Please don't use a string.
You can represent the codebook as two arrays of integers, one with the bit-lengths of the codes, one with the codes themselves. There is one issue with that: what if a code is longer than an integer? The solution is to just not make that happen. Having a short-ish maximum codelength (say 15) is a trick used in most practical uses of Huffman coding, for various reasons.
I recommend using canonical Huffman codes, and that slightly simplifies your tree traversal: you'd only need the lengths, so you don't have to keep track of the current code. With canonical Huffman codes, you can generate the codes easily from the lengths.
If you are using canonical codes, you can let the codes be wider than integers, because the high bits would be zero anyway. However, it is still a good idea to limit the lengths.

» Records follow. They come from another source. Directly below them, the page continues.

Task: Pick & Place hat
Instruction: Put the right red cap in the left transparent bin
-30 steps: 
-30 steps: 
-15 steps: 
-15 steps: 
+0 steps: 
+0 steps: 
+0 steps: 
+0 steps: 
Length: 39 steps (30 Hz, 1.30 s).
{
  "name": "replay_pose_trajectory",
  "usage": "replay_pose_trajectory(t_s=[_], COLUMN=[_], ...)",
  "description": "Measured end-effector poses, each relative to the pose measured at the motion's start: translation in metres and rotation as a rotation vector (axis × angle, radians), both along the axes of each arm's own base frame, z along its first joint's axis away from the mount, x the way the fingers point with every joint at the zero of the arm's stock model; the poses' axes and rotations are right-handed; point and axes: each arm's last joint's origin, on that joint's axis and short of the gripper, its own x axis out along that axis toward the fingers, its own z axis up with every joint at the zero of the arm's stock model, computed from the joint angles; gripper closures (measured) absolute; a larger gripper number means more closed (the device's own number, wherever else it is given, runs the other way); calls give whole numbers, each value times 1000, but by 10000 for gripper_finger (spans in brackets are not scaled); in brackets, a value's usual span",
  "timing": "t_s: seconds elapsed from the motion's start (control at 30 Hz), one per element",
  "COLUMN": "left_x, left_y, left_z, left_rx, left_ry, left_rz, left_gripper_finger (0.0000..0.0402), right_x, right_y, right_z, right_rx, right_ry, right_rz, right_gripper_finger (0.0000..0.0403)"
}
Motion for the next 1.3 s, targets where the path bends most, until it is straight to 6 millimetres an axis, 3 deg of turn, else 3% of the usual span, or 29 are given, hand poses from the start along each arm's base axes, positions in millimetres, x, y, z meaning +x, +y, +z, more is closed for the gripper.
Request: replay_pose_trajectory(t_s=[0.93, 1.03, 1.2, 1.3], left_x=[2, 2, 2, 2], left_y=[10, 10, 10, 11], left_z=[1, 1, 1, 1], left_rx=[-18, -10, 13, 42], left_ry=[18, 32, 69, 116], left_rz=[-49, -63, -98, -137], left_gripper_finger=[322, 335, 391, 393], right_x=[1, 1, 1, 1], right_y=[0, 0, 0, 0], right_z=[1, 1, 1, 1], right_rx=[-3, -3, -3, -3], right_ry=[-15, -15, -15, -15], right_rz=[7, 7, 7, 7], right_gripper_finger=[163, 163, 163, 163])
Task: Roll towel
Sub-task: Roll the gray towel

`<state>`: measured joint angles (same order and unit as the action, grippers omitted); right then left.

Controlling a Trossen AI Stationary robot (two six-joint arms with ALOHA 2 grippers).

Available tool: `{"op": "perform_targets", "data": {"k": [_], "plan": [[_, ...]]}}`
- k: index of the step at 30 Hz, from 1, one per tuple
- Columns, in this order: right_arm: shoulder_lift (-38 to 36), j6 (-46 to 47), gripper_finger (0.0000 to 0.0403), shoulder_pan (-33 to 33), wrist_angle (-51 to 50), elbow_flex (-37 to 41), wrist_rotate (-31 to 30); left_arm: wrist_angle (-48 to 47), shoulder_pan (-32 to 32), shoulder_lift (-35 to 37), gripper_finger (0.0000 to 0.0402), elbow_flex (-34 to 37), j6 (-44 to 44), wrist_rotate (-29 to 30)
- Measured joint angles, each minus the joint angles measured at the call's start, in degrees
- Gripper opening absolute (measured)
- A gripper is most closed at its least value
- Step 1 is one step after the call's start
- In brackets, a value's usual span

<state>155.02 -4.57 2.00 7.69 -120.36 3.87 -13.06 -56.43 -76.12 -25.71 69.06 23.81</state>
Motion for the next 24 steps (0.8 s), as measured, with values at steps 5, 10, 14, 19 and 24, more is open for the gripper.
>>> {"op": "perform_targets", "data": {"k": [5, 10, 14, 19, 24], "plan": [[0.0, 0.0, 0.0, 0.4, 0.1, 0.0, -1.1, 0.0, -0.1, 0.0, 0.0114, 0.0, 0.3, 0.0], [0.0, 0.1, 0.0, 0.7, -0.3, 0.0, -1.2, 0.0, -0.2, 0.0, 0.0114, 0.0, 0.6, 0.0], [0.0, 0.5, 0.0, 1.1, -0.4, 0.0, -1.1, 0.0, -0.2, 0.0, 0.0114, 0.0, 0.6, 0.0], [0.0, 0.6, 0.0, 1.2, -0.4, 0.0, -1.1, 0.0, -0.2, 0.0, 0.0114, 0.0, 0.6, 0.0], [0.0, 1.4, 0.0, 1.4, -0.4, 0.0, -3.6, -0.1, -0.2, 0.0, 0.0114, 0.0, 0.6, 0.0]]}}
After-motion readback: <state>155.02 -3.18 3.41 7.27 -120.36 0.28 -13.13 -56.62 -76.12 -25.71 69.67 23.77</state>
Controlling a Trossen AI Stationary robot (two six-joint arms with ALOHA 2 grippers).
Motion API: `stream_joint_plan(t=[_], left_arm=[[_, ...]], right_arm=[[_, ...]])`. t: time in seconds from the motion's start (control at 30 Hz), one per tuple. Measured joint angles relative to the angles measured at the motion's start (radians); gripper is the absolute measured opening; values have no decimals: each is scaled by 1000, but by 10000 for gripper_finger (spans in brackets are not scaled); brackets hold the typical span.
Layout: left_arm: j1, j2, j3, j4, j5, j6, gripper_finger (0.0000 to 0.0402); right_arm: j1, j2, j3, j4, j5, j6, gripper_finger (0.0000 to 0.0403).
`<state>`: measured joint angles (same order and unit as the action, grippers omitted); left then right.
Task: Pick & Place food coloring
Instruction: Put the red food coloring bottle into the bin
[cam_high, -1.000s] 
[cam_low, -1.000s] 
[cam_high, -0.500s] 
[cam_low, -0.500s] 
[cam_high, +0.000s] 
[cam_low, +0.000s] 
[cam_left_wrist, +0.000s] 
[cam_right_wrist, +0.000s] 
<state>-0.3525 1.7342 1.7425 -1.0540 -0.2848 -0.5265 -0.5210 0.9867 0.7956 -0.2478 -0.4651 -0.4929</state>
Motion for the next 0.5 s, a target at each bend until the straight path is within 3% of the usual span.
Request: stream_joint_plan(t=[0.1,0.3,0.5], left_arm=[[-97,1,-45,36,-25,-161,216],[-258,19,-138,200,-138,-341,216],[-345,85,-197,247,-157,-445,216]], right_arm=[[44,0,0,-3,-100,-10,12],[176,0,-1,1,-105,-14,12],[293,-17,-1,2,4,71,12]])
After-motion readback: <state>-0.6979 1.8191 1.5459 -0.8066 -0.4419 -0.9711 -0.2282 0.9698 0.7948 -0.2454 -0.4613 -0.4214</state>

Having a short maximum length (well not too short, that would limit compression, but say around 16) enables you to use the simplest table-based decoding method, a simple single-level table.
Limiting code lengths to 25 or less also slightly simplifies encoding, it lets you use a 32bit integer as a "buffer" and empty it byte by byte, without any special handling of the case where the buffer holds fewer than 8 bits but encoding the current symbol would overflow it (because that case is entirely avoided - in the worst case there would be 7 bits in the buffer and you try to encode a 25-bit symbol, which works just fine).
Something like this (not tested in any way)
uint32_t buffer = 0;
int bufbits = 0;
for (int i = 0; i < symbolCount; i++)
{
int s = symbols[i];
buffer <<= lengths[s]; // make room for the bits
bufbits += lengths[s]; // buffer got longer
buffer |= values[s]; // put in the bits corresponding to the symbol
while (bufbits >= 8) // as long as there is at least a byte in the buffer
{
bufbits -= 8; // forget it's there
writeByte((buffer >> bufbits) & 0xFF); // and save it
}
}